Instructions to follow:
Copy every line of the listing exactly.
Top of Stored data
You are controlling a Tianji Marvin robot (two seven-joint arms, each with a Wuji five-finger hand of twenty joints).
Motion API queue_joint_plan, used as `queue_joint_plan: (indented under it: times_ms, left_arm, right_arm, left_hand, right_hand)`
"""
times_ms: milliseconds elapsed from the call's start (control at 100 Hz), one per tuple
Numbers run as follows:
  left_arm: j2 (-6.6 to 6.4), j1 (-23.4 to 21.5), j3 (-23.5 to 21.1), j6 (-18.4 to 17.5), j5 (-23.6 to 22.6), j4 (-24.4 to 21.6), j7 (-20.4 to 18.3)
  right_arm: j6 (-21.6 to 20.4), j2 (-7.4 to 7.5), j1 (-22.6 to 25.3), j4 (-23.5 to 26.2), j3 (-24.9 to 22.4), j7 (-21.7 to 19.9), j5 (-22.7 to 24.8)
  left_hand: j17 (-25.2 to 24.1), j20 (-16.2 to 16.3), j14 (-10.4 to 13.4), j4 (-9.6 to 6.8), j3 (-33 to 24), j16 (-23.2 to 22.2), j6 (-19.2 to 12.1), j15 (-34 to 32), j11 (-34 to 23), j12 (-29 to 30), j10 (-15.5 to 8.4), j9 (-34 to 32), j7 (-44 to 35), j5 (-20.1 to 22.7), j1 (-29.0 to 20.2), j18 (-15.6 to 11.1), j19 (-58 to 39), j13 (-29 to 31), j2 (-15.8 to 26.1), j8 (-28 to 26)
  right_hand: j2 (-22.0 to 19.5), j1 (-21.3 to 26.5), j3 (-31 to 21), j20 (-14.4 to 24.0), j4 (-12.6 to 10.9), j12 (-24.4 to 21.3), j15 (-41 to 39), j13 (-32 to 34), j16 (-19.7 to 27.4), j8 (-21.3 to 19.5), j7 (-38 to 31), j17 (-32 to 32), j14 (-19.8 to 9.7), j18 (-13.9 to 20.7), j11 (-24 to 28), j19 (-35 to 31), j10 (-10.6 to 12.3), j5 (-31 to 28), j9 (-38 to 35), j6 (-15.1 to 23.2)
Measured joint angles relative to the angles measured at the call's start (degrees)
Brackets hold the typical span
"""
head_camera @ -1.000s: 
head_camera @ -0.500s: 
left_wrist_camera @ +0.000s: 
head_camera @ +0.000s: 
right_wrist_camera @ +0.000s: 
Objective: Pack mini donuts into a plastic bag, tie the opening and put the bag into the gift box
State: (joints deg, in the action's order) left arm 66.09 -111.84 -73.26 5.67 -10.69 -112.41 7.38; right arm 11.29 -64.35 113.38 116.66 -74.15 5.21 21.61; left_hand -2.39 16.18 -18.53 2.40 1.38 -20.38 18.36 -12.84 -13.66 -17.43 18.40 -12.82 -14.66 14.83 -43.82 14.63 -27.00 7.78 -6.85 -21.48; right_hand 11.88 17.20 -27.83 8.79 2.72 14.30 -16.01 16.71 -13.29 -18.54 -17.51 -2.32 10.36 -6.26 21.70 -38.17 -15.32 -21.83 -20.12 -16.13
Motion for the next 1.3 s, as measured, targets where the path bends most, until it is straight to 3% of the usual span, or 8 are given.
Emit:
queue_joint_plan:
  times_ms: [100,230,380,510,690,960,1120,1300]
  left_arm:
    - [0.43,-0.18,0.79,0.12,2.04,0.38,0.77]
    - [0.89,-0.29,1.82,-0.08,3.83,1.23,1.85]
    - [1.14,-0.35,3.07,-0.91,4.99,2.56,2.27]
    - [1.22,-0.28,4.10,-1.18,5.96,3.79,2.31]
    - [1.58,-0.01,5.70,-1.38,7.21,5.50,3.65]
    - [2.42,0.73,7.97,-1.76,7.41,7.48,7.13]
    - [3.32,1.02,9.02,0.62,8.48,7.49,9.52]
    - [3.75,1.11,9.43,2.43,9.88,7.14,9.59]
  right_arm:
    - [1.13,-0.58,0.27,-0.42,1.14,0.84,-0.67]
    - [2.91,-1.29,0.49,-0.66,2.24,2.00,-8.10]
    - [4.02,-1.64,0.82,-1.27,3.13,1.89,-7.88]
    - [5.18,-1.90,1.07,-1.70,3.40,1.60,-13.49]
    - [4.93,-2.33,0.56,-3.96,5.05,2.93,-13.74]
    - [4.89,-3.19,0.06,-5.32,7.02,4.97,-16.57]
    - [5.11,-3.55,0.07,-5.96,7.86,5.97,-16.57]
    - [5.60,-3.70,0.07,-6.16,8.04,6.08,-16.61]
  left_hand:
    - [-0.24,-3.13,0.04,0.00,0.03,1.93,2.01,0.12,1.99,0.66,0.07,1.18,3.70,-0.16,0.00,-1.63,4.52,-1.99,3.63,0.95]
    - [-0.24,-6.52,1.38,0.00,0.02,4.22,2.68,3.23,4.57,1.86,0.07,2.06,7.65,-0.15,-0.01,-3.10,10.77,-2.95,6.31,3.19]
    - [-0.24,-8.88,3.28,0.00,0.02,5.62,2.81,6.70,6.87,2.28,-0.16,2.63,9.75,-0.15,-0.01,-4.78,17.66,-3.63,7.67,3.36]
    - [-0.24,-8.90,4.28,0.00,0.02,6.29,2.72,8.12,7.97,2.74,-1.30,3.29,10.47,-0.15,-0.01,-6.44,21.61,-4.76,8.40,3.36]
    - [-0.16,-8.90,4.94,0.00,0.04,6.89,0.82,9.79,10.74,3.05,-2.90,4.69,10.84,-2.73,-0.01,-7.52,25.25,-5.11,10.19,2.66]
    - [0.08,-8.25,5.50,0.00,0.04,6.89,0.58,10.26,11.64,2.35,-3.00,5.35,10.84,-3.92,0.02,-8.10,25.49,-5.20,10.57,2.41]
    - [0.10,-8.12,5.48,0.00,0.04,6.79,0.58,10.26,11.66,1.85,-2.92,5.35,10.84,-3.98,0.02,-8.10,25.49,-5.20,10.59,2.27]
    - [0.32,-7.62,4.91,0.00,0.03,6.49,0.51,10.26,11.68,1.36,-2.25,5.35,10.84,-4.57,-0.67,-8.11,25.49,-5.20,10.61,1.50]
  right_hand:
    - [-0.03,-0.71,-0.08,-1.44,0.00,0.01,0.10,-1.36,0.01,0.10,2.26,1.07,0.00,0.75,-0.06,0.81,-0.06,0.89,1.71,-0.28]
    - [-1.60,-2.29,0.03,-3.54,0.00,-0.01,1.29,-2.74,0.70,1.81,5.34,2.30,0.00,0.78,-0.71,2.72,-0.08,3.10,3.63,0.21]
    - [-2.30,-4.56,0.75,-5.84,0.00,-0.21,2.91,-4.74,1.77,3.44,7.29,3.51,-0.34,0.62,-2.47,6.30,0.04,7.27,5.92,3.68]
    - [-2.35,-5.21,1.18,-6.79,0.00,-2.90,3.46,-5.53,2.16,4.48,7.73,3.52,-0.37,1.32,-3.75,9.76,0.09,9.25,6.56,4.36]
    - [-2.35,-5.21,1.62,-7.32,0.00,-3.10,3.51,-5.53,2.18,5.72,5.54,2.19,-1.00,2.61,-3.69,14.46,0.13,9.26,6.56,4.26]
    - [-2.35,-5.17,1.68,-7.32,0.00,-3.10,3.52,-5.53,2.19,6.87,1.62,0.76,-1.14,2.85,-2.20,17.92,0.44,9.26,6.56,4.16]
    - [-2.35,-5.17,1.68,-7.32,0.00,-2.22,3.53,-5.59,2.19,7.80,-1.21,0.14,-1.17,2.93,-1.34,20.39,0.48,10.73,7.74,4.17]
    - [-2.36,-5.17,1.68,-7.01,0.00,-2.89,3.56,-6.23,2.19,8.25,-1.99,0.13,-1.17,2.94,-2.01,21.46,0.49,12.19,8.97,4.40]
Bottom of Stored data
Answer box:
You are controlling a Tianji Marvin robot (two seven-joint arms, each with a Wuji five-finger hand of twenty joints).
Motion API queue_joint_plan, used as `queue_joint_plan: (indented under it: times_ms, left_arm, right_arm, left_hand, right_hand)`
"""
times_ms: milliseconds elapsed from the call's start (control at 100 Hz), one per tuple
Numbers run as follows:
  left_arm: j2 (-6.6 to 6.4), j1 (-23.4 to 21.5), j3 (-23.5 to 21.1), j6 (-18.4 to 17.5), j5 (-23.6 to 22.6), j4 (-24.4 to 21.6), j7 (-20.4 to 18.3)
  right_arm: j6 (-21.6 to 20.4), j2 (-7.4 to 7.5), j1 (-22.6 to 25.3), j4 (-23.5 to 26.2), j3 (-24.9 to 22.4), j7 (-21.7 to 19.9), j5 (-22.7 to 24.8)
  left_hand: j17 (-25.2 to 24.1), j20 (-16.2 to 16.3), j14 (-10.4 to 13.4), j4 (-9.6 to 6.8), j3 (-33 to 24), j16 (-23.2 to 22.2), j6 (-19.2 to 12.1), j15 (-34 to 32), j11 (-34 to 23), j12 (-29 to 30), j10 (-15.5 to 8.4), j9 (-34 to 32), j7 (-44 to 35), j5 (-20.1 to 22.7), j1 (-29.0 to 20.2), j18 (-15.6 to 11.1), j19 (-58 to 39), j13 (-29 to 31), j2 (-15.8 to 26.1), j8 (-28 to 26)
  right_hand: j2 (-22.0 to 19.5), j1 (-21.3 to 26.5), j3 (-31 to 21), j20 (-14.4 to 24.0), j4 (-12.6 to 10.9), j12 (-24.4 to 21.3), j15 (-41 to 39), j13 (-32 to 34), j16 (-19.7 to 27.4), j8 (-21.3 to 19.5), j7 (-38 to 31), j17 (-32 to 32), j14 (-19.8 to 9.7), j18 (-13.9 to 20.7), j11 (-24 to 28), j19 (-35 to 31), j10 (-10.6 to 12.3), j5 (-31 to 28), j9 (-38 to 35), j6 (-15.1 to 23.2)
Measured joint angles relative to the angles measured at the call's start (degrees)
Brackets hold the typical span
"""
head_camera @ -1.000s: 
head_camera @ -0.500s: 
left_wrist_camera @ +0.000s: 
head_camera @ +0.000s: 
right_wrist_camera @ +0.000s: 
Objective: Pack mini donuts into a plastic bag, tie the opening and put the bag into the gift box
State: (joints deg, in the action's order) left arm 66.09 -111.84 -73.26 5.67 -10.69 -112.41 7.38; right arm 11.29 -64.35 113.38 116.66 -74.15 5.21 21.61; left_hand -2.39 16.18 -18.53 2.40 1.38 -20.38 18.36 -12.84 -13.66 -17.43 18.40 -12.82 -14.66 14.83 -43.82 14.63 -27.00 7.78 -6.85 -21.48; right_hand 11.88 17.20 -27.83 8.79 2.72 14.30 -16.01 16.71 -13.29 -18.54 -17.51 -2.32 10.36 -6.26 21.70 -38.17 -15.32 -21.83 -20.12 -16.13
Motion for the next 1.3 s, as measured, targets where the path bends most, until it is straight to 3% of the usual span, or 8 are given.
Emit:
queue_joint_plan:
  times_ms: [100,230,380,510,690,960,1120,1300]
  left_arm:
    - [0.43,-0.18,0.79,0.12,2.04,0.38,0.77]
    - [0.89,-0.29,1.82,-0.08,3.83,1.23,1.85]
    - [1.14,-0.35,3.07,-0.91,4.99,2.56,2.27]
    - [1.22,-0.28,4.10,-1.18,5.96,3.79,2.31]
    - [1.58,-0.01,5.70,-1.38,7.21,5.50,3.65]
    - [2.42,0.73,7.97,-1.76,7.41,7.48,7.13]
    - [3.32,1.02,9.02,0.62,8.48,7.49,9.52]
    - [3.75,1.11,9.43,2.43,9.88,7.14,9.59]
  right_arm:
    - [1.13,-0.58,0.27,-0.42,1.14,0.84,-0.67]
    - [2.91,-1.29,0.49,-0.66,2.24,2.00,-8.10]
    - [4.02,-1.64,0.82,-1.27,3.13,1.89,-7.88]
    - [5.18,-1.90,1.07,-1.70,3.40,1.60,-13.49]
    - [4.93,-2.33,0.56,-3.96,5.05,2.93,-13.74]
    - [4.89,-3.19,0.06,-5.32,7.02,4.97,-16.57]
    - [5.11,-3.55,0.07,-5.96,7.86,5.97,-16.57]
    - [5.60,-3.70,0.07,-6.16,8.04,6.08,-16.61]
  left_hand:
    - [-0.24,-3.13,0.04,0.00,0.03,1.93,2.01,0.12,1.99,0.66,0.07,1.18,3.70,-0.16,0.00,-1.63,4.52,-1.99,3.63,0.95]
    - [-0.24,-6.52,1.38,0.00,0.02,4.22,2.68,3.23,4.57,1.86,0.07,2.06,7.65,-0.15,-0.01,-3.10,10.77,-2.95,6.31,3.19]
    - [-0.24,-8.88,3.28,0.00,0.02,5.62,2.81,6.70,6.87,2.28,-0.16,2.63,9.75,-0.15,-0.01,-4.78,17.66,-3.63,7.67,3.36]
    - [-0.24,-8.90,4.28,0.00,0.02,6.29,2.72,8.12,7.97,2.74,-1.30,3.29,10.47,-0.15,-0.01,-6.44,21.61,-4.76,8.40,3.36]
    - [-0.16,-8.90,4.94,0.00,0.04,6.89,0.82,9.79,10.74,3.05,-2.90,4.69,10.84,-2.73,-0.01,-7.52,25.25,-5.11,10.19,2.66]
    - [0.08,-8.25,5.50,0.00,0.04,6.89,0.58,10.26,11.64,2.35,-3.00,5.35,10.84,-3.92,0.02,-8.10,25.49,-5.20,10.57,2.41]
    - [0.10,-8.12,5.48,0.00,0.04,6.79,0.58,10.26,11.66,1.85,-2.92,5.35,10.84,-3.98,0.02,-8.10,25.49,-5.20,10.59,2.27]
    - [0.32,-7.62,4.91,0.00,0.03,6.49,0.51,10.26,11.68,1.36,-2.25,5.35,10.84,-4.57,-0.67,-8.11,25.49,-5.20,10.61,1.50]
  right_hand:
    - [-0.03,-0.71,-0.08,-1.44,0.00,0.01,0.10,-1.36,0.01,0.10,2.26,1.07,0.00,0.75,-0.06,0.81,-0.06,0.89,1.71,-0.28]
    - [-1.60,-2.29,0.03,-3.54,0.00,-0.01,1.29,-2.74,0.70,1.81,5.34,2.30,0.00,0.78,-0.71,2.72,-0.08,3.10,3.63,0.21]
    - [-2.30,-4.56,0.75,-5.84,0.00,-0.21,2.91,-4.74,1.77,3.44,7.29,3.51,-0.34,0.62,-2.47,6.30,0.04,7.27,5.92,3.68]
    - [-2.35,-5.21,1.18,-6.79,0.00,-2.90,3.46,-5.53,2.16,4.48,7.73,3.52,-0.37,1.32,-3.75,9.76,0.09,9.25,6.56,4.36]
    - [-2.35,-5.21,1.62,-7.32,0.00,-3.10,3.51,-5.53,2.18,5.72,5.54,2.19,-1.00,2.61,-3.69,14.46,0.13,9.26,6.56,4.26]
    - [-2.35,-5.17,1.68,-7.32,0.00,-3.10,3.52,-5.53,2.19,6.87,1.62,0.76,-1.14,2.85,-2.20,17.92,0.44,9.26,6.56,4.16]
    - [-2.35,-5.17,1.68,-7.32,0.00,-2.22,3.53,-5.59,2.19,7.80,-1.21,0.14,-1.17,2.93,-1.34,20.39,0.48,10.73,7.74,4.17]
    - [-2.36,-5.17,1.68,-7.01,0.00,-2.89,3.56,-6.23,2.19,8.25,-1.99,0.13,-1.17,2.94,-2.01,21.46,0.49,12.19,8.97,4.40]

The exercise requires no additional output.